▶ Provided data
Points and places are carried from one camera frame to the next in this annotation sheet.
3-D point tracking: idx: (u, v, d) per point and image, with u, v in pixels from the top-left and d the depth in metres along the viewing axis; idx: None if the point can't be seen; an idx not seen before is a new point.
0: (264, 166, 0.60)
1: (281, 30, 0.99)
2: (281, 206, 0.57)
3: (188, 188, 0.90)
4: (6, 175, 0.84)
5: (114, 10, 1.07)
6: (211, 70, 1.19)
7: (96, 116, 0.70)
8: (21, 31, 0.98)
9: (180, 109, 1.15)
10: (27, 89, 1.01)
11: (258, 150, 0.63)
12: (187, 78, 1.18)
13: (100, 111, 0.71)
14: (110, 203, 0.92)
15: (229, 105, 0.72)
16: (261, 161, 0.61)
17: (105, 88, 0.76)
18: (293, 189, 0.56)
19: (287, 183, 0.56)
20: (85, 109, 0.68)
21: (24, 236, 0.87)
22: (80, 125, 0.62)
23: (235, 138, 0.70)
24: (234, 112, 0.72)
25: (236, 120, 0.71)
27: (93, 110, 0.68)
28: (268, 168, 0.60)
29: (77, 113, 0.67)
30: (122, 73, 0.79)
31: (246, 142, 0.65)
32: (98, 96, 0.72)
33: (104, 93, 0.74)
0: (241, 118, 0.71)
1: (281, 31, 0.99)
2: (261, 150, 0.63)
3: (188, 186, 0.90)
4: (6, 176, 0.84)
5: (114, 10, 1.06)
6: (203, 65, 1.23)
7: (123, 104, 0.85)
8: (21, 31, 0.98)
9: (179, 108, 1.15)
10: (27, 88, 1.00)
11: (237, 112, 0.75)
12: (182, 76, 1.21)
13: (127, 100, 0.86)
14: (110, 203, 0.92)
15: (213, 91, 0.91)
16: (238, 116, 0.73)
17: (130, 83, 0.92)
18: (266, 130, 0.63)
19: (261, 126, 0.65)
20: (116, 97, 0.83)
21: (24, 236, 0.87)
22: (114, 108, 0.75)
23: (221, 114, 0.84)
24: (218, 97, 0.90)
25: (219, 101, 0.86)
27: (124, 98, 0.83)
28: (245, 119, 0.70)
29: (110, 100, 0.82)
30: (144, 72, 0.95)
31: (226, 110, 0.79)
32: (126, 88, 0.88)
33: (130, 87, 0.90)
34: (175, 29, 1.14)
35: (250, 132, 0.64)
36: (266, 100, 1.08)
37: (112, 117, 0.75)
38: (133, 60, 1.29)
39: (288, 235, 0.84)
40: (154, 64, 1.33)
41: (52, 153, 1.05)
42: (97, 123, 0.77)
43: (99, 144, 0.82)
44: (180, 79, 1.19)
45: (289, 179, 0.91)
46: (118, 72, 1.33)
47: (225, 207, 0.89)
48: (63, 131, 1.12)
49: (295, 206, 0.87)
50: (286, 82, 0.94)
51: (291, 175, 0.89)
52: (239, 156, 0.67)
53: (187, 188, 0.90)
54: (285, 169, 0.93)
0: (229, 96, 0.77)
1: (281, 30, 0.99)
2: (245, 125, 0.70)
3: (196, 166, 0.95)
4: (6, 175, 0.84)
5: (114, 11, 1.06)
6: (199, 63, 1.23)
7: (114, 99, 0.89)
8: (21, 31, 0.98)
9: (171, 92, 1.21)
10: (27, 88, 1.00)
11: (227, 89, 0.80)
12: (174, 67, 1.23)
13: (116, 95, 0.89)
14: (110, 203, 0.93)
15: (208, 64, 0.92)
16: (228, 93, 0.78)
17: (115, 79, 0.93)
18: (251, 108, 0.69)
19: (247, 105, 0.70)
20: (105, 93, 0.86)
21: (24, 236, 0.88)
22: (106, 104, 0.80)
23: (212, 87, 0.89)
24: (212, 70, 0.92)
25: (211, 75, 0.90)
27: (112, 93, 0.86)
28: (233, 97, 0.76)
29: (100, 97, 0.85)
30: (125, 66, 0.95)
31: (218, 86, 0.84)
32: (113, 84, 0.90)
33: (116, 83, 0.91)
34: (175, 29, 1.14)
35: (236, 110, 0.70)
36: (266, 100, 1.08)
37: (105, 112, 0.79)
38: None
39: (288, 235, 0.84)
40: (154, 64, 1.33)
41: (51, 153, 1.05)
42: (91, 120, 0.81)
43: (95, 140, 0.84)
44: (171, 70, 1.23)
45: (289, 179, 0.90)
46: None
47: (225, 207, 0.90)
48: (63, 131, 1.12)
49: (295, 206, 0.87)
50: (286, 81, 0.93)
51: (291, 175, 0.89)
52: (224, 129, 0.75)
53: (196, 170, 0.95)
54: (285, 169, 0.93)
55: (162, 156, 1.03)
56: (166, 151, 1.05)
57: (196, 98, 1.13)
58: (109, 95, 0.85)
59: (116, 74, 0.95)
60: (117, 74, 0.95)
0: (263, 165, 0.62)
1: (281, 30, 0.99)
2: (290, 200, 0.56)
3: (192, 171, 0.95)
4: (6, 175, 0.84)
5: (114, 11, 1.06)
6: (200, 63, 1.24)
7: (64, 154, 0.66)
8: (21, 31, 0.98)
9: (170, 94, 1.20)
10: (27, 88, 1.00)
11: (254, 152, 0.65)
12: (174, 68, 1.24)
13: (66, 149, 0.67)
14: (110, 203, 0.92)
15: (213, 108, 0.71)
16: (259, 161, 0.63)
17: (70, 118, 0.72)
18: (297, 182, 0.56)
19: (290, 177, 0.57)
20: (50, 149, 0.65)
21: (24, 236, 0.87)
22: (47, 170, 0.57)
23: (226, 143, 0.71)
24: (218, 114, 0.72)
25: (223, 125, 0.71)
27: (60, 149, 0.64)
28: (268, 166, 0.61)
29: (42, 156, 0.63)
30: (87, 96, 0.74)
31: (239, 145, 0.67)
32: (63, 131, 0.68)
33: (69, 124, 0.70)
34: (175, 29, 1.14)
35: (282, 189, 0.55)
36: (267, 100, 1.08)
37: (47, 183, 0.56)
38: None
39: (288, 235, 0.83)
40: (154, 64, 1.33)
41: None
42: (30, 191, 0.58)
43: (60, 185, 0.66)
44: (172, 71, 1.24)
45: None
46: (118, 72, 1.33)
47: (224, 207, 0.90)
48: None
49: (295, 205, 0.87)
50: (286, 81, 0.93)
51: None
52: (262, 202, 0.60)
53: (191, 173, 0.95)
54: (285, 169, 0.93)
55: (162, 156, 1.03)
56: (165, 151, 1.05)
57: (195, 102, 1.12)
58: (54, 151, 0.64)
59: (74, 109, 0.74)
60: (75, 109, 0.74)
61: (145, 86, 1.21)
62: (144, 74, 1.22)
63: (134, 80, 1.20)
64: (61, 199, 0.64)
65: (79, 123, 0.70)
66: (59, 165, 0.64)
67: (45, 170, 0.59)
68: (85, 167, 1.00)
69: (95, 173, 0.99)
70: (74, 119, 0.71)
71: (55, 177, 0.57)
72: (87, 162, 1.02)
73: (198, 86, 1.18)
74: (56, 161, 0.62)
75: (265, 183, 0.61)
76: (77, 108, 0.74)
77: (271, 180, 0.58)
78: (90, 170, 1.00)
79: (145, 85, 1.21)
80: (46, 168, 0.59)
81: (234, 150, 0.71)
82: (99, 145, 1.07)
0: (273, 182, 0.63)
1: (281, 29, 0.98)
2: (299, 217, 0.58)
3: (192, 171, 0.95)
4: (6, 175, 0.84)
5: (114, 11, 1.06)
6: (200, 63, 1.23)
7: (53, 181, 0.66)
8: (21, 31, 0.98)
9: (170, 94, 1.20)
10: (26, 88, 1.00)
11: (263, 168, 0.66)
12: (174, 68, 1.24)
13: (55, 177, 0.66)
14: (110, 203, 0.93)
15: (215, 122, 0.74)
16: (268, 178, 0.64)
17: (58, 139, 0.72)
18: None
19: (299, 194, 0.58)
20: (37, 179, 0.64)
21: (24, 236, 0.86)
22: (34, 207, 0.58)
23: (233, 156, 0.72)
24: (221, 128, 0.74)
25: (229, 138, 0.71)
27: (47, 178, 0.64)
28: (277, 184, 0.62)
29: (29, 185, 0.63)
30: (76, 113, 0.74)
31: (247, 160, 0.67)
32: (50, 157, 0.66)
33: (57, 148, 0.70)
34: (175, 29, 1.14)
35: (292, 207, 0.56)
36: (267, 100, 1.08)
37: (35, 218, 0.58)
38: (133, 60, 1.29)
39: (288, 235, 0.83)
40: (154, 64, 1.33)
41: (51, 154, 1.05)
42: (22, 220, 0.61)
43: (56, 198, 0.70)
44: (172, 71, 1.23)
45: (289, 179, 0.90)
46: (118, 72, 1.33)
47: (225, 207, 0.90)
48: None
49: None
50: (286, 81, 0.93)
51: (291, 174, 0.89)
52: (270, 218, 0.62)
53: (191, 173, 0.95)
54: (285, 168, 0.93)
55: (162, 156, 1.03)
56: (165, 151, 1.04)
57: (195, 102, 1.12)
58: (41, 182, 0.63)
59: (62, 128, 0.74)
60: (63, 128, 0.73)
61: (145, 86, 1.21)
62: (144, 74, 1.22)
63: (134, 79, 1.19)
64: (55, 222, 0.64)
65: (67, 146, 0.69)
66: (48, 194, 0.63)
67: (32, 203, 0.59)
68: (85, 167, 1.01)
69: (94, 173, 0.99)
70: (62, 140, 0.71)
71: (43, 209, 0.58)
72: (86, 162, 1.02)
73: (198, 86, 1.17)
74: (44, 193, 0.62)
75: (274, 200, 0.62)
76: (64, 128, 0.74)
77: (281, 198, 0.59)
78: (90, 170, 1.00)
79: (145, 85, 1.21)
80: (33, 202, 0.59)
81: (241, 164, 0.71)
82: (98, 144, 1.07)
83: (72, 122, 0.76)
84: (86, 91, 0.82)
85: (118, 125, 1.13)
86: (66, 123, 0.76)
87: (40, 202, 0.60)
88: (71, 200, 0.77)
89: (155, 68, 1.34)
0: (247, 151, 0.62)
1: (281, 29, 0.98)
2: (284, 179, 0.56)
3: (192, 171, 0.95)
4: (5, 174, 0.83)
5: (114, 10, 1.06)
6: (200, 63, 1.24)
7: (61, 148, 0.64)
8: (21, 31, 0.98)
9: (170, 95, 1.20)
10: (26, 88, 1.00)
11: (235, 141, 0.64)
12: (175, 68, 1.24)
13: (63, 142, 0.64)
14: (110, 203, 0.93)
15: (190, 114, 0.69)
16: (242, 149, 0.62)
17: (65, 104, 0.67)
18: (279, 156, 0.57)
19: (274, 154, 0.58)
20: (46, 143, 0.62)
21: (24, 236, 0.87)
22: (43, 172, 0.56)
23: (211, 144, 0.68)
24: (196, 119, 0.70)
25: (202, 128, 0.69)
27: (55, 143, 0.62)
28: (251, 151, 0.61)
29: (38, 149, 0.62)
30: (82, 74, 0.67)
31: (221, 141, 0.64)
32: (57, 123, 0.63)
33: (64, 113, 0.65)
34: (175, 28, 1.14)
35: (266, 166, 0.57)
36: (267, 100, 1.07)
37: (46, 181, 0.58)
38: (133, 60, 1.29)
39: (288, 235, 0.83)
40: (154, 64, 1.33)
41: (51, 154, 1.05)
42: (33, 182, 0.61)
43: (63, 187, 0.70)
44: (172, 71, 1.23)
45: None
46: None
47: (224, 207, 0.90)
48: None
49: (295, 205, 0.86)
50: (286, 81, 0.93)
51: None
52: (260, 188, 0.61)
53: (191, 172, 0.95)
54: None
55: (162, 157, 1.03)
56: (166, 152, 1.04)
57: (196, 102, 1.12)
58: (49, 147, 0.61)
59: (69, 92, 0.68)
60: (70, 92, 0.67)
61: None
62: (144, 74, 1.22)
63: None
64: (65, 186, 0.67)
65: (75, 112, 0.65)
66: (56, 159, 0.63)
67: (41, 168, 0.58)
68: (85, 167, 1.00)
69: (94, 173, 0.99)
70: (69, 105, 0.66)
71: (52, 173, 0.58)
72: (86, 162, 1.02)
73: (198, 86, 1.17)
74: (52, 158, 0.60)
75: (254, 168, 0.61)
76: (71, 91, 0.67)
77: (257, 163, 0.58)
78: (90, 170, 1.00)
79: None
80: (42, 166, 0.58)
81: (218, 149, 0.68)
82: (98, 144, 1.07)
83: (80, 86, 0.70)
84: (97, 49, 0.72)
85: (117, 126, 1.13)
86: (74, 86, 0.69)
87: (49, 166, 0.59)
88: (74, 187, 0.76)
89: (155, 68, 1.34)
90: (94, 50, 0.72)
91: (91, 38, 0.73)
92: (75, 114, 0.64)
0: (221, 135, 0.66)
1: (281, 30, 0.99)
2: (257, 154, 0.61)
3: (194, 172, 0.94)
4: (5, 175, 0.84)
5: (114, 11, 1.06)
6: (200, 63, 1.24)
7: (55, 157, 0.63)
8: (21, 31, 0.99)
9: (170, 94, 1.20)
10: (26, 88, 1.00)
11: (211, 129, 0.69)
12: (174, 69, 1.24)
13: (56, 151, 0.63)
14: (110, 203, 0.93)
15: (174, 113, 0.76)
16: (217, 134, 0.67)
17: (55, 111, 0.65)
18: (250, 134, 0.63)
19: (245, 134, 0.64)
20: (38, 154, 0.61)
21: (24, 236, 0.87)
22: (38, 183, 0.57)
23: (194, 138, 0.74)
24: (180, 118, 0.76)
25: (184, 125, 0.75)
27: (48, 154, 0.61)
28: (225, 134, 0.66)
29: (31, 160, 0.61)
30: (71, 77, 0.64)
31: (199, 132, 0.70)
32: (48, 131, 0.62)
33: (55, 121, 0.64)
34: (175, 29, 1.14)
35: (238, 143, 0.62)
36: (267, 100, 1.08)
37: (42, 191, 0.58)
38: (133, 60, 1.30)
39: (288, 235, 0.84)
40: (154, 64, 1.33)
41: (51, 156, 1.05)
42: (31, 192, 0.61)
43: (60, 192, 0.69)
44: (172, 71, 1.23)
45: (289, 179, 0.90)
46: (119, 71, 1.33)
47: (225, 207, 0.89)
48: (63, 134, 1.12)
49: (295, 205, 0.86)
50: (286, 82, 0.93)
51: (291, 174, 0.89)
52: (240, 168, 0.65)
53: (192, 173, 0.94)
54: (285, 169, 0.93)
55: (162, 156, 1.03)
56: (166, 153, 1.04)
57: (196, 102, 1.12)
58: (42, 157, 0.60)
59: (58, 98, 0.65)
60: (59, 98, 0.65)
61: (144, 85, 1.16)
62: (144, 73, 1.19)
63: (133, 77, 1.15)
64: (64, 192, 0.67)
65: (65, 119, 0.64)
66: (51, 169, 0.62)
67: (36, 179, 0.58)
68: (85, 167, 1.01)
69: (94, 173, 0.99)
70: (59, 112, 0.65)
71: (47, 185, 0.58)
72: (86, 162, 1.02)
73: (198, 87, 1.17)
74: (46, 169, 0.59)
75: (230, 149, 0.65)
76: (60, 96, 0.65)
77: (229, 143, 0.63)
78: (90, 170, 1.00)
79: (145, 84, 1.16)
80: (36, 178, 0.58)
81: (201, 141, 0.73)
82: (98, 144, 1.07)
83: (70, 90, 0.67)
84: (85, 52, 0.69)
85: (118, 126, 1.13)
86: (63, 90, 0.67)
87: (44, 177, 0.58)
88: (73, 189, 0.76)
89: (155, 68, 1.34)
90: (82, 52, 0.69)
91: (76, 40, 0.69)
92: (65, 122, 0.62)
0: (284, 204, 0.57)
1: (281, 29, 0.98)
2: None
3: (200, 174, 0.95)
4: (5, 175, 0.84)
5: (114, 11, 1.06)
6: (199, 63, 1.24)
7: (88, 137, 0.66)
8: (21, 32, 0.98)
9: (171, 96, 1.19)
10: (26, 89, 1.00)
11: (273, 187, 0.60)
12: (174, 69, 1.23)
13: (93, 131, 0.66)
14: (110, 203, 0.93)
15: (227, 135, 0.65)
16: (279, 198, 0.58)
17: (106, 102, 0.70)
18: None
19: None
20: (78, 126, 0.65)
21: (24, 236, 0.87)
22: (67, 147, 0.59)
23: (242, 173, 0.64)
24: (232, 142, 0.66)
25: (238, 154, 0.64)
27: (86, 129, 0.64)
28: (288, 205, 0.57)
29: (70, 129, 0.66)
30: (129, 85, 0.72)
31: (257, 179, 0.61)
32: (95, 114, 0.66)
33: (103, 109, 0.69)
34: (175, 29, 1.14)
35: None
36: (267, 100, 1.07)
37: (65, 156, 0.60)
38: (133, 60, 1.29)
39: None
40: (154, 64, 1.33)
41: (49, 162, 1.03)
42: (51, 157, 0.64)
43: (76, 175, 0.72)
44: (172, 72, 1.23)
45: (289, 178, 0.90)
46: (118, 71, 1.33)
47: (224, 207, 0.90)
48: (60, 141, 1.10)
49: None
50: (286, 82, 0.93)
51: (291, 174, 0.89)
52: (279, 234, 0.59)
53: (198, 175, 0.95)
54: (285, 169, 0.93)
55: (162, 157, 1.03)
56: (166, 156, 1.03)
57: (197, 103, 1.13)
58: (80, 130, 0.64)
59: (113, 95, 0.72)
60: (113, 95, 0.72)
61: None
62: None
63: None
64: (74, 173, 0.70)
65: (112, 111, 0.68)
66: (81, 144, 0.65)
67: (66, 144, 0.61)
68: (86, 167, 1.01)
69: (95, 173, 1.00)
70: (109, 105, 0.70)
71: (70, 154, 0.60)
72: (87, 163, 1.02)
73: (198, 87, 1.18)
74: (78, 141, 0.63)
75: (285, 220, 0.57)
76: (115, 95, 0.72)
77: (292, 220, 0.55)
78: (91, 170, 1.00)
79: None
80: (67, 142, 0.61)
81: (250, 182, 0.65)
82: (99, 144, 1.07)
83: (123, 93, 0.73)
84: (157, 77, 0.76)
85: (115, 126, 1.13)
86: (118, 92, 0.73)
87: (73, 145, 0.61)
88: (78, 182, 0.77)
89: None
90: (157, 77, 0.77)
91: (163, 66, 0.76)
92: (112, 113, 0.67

▶ Task requirements
One number is the expected answer: the count of lines above that hold the word "from".

▶ Written response
2